EXERCISE INSTRUCTIONS: Repeat the data word for word and skip the pictures.

RAW DATA: Begin

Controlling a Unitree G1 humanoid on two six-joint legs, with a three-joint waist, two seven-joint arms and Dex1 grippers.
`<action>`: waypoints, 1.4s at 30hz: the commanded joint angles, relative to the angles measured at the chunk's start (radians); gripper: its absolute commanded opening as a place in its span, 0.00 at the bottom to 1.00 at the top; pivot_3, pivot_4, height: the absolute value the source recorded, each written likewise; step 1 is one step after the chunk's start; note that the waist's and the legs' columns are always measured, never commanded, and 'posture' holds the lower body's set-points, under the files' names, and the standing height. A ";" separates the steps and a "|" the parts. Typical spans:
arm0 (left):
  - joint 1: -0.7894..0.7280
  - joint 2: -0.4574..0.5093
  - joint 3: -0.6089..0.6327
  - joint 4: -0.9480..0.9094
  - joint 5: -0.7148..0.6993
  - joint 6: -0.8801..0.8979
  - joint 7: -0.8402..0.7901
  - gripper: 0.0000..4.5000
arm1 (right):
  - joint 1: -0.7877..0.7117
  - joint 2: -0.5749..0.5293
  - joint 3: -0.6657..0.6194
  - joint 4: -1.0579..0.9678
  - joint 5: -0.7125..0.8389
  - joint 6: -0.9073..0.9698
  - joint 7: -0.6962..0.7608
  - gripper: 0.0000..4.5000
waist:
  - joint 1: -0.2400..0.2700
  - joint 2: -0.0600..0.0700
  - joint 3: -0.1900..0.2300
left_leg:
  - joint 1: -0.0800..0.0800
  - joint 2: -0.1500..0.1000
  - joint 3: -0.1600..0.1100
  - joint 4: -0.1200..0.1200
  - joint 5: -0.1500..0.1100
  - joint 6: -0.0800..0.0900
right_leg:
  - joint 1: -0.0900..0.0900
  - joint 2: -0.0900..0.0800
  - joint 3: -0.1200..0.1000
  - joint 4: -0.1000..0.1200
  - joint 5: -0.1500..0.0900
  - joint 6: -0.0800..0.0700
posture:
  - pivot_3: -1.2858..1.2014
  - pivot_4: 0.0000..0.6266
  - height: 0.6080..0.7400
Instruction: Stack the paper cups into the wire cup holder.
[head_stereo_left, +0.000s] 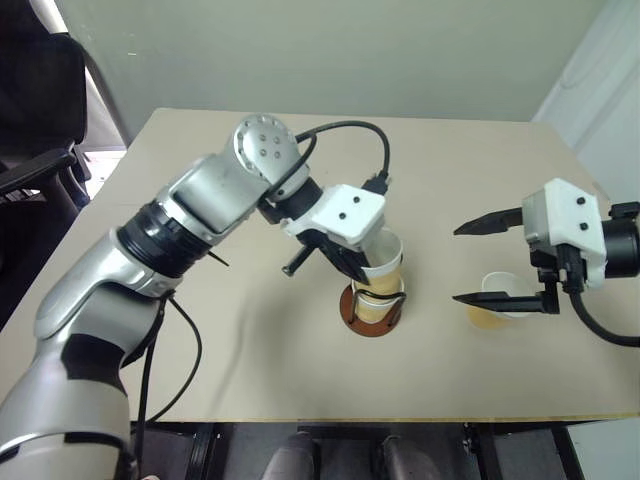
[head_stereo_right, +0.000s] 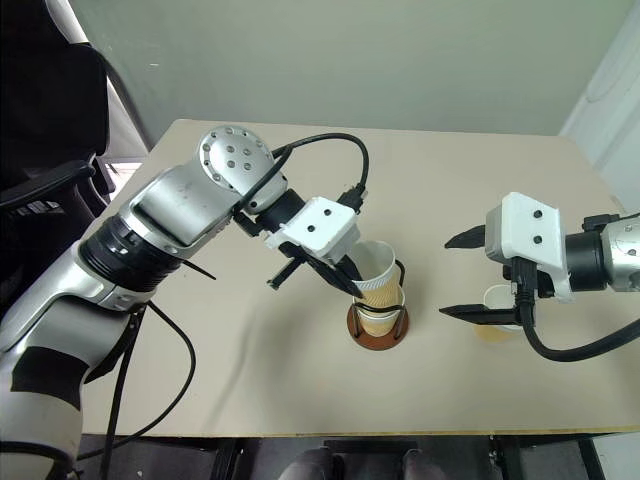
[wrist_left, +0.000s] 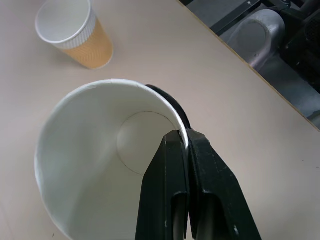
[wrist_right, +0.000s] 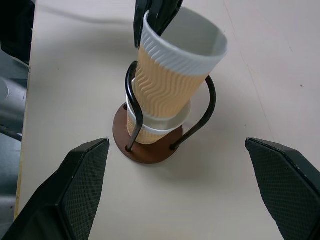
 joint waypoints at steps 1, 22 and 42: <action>-0.006 -0.002 0.039 -0.005 0.002 -0.014 -0.041 0.28 | -0.005 -0.020 -0.035 -0.007 0.010 -0.010 0.002 1.00 | 0.000 0.000 0.000 | 0.000 0.000 0.000 0.000 0.000 0.000 | 0.000 0.000 0.000 0.000 0.000 0.000 | 0.52 0.24 1.00; 0.074 -0.019 0.438 -0.104 -0.193 0.390 0.035 0.99 | 0.199 -0.127 -0.001 0.050 -0.203 -0.145 0.026 1.00 | 0.003 0.000 0.000 | -0.003 0.000 0.000 0.008 -0.001 0.002 | 0.000 0.000 0.000 0.002 0.001 0.003 | 0.52 0.24 1.00; 0.202 0.106 0.584 -0.220 -0.215 0.497 0.162 0.99 | 0.283 -0.120 0.147 0.260 -0.457 -0.395 0.087 1.00 | 0.002 0.000 0.000 | -0.001 -0.001 0.000 0.009 -0.001 0.002 | 0.001 0.000 0.000 0.002 0.002 0.003 | 0.52 0.24 1.00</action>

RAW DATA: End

FINISHED EXERCISE:
Controlling a Unitree G1 humanoid on two six-joint legs, with a three-joint waist, two seven-joint arms and Dex1 grippers.
`<action>`: waypoints, 1.4s at 30hz: the commanded joint angles, relative to the angles measured at the chunk's start (radians); gripper: its absolute commanded opening as a place in its span, 0.00 at the bottom to 1.00 at the top; pivot_3, pivot_4, height: the absolute value the source recorded, each written likewise; step 1 is one step after the chunk's start; note that the waist's and the legs' columns are always measured, never commanded, and 'posture' holds the lower body's set-points, under the files' names, and the standing height. A ";" separates the steps and a "|" the parts. Typical spans:
arm0 (left):
  - joint 1: -0.7894..0.7280
  - joint 2: -0.4574..0.5093
  - joint 3: -0.6089..0.6327
  - joint 4: -0.9480..0.9094
  - joint 5: -0.7148..0.6993
  - joint 6: -0.8801..0.8979
  - joint 7: -0.8402..0.7901
  - gripper: 0.0000..4.5000
arm1 (right):
  - joint 1: -0.7877..0.7117
  - joint 2: -0.5749..0.5293
  - joint 3: -0.6657..0.6194
  - joint 4: -1.0579..0.9678
  - joint 5: -0.7125..0.8389
  - joint 6: -0.9073..0.9698
  - joint 7: -0.6962..0.7608
  - gripper: 0.0000..4.5000
waist:
  - joint 1: -0.2400..0.2700
  - joint 2: -0.0600..0.0700
  - joint 3: -0.1900..0.2300
left_leg:
  - joint 1: -0.0800..0.0800
  - joint 2: -0.1500..0.1000
  - joint 3: -0.1600..0.1100
  - joint 4: -0.1200..0.1200
  - joint 5: -0.1500..0.1100
  - joint 6: -0.0800..0.0900
right_leg:
  - joint 1: -0.0900..0.0900
  - joint 2: -0.0900..0.0800
  - joint 3: -0.1200..0.1000
  - joint 4: -0.1000..0.1200
  - joint 5: -0.1500..0.0900
  - joint 6: -0.0800..0.0700
posture:
  - pivot_3: -1.2858..1.2014
  - pivot_4: 0.0000..0.6266
  - height: 0.6080..0.7400
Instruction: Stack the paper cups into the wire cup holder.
[head_stereo_left, +0.000s] 
[head_stereo_right, +0.000s] 
[wrist_left, +0.000s] 
[wrist_right, +0.000s] 
 joint waypoints at steps 1, 22 and 42: <action>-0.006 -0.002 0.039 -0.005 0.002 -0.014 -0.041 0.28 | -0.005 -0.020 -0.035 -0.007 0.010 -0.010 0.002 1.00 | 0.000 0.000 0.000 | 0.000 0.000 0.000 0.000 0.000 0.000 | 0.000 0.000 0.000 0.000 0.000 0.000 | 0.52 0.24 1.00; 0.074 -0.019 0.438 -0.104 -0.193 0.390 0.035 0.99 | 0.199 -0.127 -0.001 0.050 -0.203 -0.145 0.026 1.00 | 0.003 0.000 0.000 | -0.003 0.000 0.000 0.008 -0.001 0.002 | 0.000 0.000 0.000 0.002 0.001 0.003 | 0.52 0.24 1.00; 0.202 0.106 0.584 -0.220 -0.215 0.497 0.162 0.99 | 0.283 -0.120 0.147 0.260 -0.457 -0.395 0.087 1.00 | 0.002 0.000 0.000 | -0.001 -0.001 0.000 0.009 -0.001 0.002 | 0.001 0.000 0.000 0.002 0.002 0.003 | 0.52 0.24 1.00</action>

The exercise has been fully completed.